* _EXERCISE INSTRUCTIONS_: Set the listing down again exactly, please, apart from its pictures.

EXERCISE DATA START

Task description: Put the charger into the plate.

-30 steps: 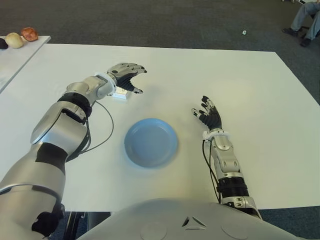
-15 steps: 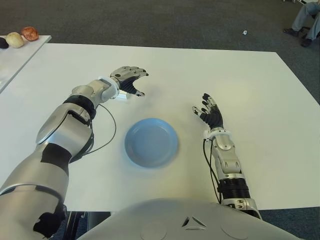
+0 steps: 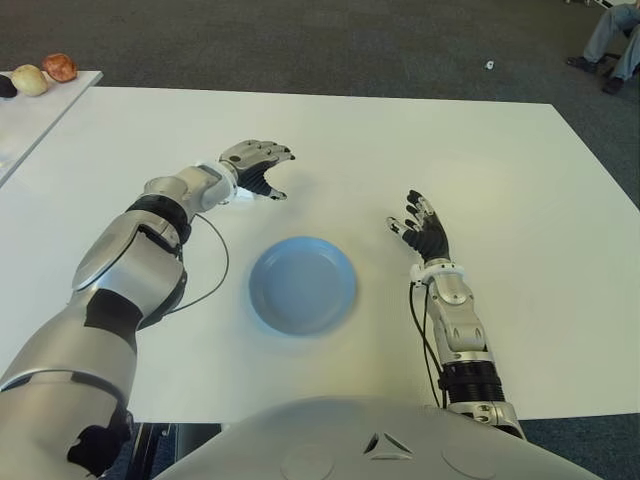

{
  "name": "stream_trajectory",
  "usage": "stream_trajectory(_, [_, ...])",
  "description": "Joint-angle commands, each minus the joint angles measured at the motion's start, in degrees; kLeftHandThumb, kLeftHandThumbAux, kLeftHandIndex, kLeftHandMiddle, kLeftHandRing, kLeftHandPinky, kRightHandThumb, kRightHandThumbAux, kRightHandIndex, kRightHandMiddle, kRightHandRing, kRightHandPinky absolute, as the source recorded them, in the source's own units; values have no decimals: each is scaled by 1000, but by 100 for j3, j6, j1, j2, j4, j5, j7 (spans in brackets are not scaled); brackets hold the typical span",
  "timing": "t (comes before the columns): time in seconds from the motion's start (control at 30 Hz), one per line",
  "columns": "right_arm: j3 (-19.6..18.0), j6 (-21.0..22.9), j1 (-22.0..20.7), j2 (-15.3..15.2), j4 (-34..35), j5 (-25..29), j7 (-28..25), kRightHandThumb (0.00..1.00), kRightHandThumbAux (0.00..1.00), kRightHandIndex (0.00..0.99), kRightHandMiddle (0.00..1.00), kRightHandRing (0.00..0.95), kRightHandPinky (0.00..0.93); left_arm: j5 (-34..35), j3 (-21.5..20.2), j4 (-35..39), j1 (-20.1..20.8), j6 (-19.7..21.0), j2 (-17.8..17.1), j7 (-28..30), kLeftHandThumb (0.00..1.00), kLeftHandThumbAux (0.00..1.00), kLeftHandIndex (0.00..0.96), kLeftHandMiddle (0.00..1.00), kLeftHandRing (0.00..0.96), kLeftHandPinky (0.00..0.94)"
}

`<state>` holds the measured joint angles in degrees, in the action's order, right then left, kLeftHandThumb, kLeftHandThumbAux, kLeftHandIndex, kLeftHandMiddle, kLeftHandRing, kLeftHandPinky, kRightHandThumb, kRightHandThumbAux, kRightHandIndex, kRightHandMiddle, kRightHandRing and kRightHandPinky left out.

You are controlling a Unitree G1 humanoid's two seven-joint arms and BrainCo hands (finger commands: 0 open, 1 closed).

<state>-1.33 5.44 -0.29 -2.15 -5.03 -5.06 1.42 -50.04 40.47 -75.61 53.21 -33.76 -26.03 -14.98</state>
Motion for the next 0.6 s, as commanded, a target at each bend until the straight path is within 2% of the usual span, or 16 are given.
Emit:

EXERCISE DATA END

* _OUTPUT FOR THIS EXERCISE_:
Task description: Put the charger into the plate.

-30 steps: 
-15 steps: 
+0 steps: 

{
  "name": "stream_trajectory",
  "usage": "stream_trajectory(_, [_, ...])",
  "description": "Joint-angle commands, each minus the joint angles measured at the motion's start, in degrees; kLeftHandThumb, kLeftHandThumbAux, kLeftHandIndex, kLeftHandMiddle, kLeftHandRing, kLeftHandPinky, kRightHandThumb, kRightHandThumbAux, kRightHandIndex, kRightHandMiddle, kRightHandRing, kRightHandPinky absolute, as the source recorded them, in the source's own units; values have no decimals: each is scaled by 1000, but by 100 for j3, j6, j1, j2, j4, j5, j7 (spans in brackets are not scaled); brackets hold the typical span",
  "timing": "t (comes before the columns): time in seconds from the motion's start (control at 30 Hz), one per line",
  "columns": "right_arm: j3 (-19.6..18.0), j6 (-21.0..22.9), j1 (-22.0..20.7), j2 (-15.3..15.2), j4 (-34..35), j5 (-25..29), j7 (-28..25), kRightHandThumb (0.00..1.00), kRightHandThumbAux (0.00..1.00), kRightHandIndex (0.00..0.99), kRightHandMiddle (0.00..1.00), kRightHandRing (0.00..0.95), kRightHandPinky (0.00..0.93); left_arm: j5 (-34..35), j3 (-21.5..20.2), j4 (-35..39), j1 (-20.1..20.8), j6 (-19.7..21.0), j2 (-17.8..17.1), j7 (-28..30), kLeftHandThumb (0.00..1.00), kLeftHandThumbAux (0.00..1.00), kLeftHandIndex (0.00..0.96), kLeftHandMiddle (0.00..1.00), kLeftHandRing (0.00..0.96), kLeftHandPinky (0.00..0.94)"
}

`<state>` holds the measured joint angles in degrees, in the action's order, right then left, kLeftHandThumb, kLeftHandThumbAux, kLeftHandIndex, kLeftHandMiddle, kLeftHandRing, kLeftHandPinky, kRightHandThumb, kRightHandThumbAux, kRightHandIndex, kRightHandMiddle, kRightHandRing and kRightHandPinky left out.

You are controlling a Unitree G1 humanoid's two seven-joint arms and BrainCo hands (finger commands: 0 open, 1 closed).

<state>-1.33 5.44 -0.29 -2.15 -5.03 -5.06 1.42 -50.04 40.47 -75.61 53.21 -33.76 -26.03 -14.98</state>
Motion for the next 0.6 s, as commanded, a target at each bend until the straight path is within 2% of the usual span, or 16 are given.
Emit:

There is no more to the exercise.